ROBERTO BENATTI "Aspettando Ribot"
(2023 )
Racchiuso in dodici brevi brani e trentuno minuti di musica scheletrica ed essenziale, eppure così intensa e pregna di armonia, spunti, idee e vignette che sono poco meno di storie, poco più di schizzi, sta tutto il mondo di Roberto Benatti, artista lecchese trapiantato a Milano, contrabbassista dell’Orchestra del Teatro alla Scala, cantautore sui generis che sarebbe riduttivo definire indefinibile.
Autoprodotto, composto e suonato in quasi perfetta solitudine con il solo ausilio della fidata chitarra e di Silvia Foti come seconda voce in alcune tracce, “Aspettando Ribot” è un debutto tanto sobrio nella forma quanto paradossalmente opulento nella sua sottile ricercatezza, mai ostentata né sfacciata, figlia piuttosto di una scrittura colta ed elegante, profondamente attenta a cogliere ed esaltare dettagli minimali, ergendoli a fulcro della narrazione.
Il continuo, reiterato, insistito name-dropping – a livelli di Vincent Delerm o Niccolò Contessa - edifica un piccolo mondo di personaggi e luoghi reali attorno ai quali gravitano sentimenti e ricordi, in un caleidoscopio di inusitata ricchezza immaginifica; vivace e pungente a dispetto della veste confidenziale, l’album assume toni naif ed un disincanto quasi fanciullesco, conservando intatti un raccolto intimismo ed uno sguardo acuto e penetrante sulle piccole cose. Un gesto, un paese, una camera con vista diventano la parte per il tutto, la finestra su un brulicante microcosmo adagiato su morbidezze acustiche in cui l’approccio vocale rimanda sì una forte eco di De André, ma richiama Claudio Lolli come Stefano Rosso, Lastanzadigreta o l’ultimo Alessandro Fiori.

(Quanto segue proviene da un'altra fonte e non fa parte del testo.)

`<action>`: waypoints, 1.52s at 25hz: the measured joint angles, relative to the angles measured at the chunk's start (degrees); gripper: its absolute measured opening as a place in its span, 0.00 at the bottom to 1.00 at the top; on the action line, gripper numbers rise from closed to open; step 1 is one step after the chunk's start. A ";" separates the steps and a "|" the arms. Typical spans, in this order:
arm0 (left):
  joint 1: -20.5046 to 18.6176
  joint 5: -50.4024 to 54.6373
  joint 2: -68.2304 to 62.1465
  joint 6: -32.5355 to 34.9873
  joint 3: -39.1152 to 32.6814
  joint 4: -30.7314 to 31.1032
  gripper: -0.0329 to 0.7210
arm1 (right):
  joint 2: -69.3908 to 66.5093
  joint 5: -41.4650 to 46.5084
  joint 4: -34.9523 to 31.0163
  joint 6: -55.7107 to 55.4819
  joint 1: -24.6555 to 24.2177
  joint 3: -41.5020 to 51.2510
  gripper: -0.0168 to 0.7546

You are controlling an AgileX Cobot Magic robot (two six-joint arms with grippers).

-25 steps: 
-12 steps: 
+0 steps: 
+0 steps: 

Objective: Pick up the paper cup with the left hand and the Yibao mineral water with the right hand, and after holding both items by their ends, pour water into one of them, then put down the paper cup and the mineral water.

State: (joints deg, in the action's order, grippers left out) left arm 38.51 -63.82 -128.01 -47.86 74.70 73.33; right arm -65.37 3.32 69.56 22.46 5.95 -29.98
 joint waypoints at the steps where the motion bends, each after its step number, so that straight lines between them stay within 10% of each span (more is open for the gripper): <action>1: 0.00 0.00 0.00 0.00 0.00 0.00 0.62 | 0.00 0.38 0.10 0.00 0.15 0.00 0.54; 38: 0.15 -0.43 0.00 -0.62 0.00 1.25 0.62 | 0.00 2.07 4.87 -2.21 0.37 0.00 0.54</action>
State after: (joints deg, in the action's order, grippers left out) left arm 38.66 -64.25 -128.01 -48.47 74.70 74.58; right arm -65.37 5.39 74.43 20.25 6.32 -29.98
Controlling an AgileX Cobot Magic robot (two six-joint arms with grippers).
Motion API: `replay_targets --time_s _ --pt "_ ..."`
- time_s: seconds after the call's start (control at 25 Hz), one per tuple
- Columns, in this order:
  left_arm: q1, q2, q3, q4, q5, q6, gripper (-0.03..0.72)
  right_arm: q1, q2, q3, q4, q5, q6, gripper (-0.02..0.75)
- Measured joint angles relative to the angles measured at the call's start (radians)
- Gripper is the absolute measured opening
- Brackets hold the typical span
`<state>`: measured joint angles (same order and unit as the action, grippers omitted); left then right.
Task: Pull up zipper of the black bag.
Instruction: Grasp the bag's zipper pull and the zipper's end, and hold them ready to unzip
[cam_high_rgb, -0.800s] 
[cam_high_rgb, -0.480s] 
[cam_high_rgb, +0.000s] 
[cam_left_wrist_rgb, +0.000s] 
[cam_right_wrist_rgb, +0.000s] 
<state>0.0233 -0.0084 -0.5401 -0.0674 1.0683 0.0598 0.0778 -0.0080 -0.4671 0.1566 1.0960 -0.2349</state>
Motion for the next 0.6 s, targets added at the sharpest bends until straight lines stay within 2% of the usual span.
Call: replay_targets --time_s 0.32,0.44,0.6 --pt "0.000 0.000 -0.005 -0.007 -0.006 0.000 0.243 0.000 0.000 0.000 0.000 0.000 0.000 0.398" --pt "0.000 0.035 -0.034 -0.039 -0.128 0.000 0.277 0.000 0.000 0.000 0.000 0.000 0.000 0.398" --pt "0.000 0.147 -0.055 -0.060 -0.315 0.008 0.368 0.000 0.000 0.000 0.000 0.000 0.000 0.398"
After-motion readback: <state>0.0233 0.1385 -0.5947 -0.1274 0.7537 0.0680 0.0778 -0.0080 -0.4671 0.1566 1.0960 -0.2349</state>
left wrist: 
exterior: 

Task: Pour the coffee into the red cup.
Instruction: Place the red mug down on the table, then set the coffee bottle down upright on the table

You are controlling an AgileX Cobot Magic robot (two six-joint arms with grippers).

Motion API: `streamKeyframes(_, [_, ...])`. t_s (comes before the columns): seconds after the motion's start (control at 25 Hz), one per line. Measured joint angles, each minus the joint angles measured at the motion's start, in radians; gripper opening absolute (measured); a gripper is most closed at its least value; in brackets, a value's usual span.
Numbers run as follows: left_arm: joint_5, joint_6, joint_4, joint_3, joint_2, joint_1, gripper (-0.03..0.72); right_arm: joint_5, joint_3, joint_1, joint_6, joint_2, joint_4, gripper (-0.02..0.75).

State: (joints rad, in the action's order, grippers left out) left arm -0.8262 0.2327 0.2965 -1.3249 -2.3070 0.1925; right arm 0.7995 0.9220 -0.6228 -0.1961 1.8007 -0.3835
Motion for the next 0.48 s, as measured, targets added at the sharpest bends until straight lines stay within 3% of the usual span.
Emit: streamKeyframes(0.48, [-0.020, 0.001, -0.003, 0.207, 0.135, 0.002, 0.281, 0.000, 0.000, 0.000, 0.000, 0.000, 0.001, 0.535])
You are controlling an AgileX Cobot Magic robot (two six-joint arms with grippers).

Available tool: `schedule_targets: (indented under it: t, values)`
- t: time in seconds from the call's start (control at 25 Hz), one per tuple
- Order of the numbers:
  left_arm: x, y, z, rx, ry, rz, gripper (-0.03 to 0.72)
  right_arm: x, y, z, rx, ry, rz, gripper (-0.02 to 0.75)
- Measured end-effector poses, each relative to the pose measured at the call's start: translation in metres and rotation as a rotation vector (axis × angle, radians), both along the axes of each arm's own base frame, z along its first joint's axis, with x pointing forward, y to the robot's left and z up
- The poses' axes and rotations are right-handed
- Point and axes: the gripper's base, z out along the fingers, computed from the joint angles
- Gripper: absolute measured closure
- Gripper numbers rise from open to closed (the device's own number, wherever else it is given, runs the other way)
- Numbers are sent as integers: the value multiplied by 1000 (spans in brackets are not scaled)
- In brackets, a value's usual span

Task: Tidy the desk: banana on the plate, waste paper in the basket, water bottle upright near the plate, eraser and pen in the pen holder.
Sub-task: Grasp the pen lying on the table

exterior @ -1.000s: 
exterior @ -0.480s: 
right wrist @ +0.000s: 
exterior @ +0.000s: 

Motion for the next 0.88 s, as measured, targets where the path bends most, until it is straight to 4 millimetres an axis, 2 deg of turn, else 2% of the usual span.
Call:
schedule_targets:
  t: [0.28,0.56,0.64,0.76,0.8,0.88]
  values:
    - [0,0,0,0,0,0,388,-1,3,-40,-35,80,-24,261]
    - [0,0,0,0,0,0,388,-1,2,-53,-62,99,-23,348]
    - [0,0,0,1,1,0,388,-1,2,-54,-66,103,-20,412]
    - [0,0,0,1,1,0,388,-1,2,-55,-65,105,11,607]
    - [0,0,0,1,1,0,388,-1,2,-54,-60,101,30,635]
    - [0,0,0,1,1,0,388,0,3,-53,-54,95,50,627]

In un itinerario che va da San Siro a Sesto San Giovanni, da QT8 ad Airuno, passando per la dotta divagazione di “La mia parte” e per il singalong irresistibile di “Tu dove sei”, sfiorando Flavio Giurato nel mix italo-inglese di “Saluto a QT8” o concedendosi il divertissement de “Il valzer degli animali di papà”, in un registro pacato, straniante e vagamente stralunato Benatti ricama una trama di garbata raffinatezza, da cui origina un lavoro suggestivo ed evocativo, una rassegna di piccoli fragilissimi film accompagnati da voce, chitarra e molto, molto altro. (Manuel Maverna)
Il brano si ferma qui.